Divagações

 

Divagações

Portuguese

Ele permanece sentado no sofá do quarto do hotel, à espera de que o telefone toque. Mas o silêncio perdura e ele continua estoicamente à espera... Sente que se está comportando como um jovem adolescente ansioso pela chamada da garota dos seus sonhos, mas até já nem se importa; deixou de se incomodar com aquilo que se possa dizer ou pensar a seu respeito... a começar por aquilo que ele próprio pensa. Afinal, o que realmente interessa é o que sente. Se alguma coisa a situação de catástrofe em que se encontra lhe ensinou foi que, neste mundo, tudo é passageiro. O que se ergue hoje como um símbolo altaneiro de poder e prestígio pode desmoronar-se em segundos, e nada mais restará do que cinzas e destroços. Só a lembrança fica do que foi, mas já não é mais. Porém, alguém disse um dia – ou será frase sua? – que “é eterno aquele que vive para sempre na memória de quem o amou”. Como ele gostaria de poder saber que em algum sítio, neste mundo, alguém o ama ao ponto de o tornar eterno. Mas, será que alguma vez na vida fez algo para merecer esse testemunho de amor da parte de quem quer que seja? Tem as suas dúvidas, pelo menos assim de repente não lhe ocorre nada. Bom, não é realmente verdade... Mas, já foi há tanto tempo... até se esqueceu. Ele tinha vinte e um anos quando esse ser maravilhoso se extinguiu, suavemente, como um passarinho. A sua avó! Os áridos planaltos do Colorado, as imponentes Montanhas Rochosas e as idílicas paisagens dos seus inúmeros rios e riachos atravessando os caniões, tudo passa rápida e inesperadamente pela sua mente.

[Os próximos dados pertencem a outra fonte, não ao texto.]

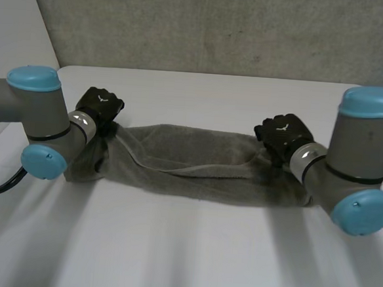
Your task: Fold the towel.
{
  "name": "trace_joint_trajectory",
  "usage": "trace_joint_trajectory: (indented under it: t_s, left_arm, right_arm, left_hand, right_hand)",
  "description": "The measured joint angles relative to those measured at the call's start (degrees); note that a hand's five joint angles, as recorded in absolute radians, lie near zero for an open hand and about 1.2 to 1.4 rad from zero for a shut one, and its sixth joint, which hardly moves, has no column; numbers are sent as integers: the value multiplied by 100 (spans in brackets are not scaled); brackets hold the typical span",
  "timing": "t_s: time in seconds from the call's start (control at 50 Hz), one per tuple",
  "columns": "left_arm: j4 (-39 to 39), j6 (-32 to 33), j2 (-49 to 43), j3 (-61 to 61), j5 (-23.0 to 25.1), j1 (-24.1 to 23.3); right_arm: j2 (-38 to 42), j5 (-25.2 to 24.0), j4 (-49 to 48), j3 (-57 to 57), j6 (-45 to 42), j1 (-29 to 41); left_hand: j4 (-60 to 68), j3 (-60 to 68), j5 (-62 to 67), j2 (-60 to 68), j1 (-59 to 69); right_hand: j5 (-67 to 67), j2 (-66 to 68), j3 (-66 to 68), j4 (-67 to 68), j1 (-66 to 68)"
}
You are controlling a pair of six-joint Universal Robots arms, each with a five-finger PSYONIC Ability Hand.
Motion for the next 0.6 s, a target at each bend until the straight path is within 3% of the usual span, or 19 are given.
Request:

Como é que ele pôde esquecer! Esquecer as maravilhosas semanas de férias que passava em casa da sua adorada avó, a sua preciosa segunda mãe, já que aquela que o dera à luz partira tão cedo. Para a avó, ele tinha sido a maior felicidade que a vida lhe oferecera depois de lhe ter roubado a filha querida. Mas, quis o destino que também ela partisse bem cedo, quando ele tanto precisava ainda do seu afecto. Os olhos humedecem-se-lhe e custa-lhe a engolir, como se tivesse um nó na garganta. Sente que a emoção o domina, que o passado se impõe ao presente. Não afasta o pensamento; pelo contrário, compraz-se na recordação.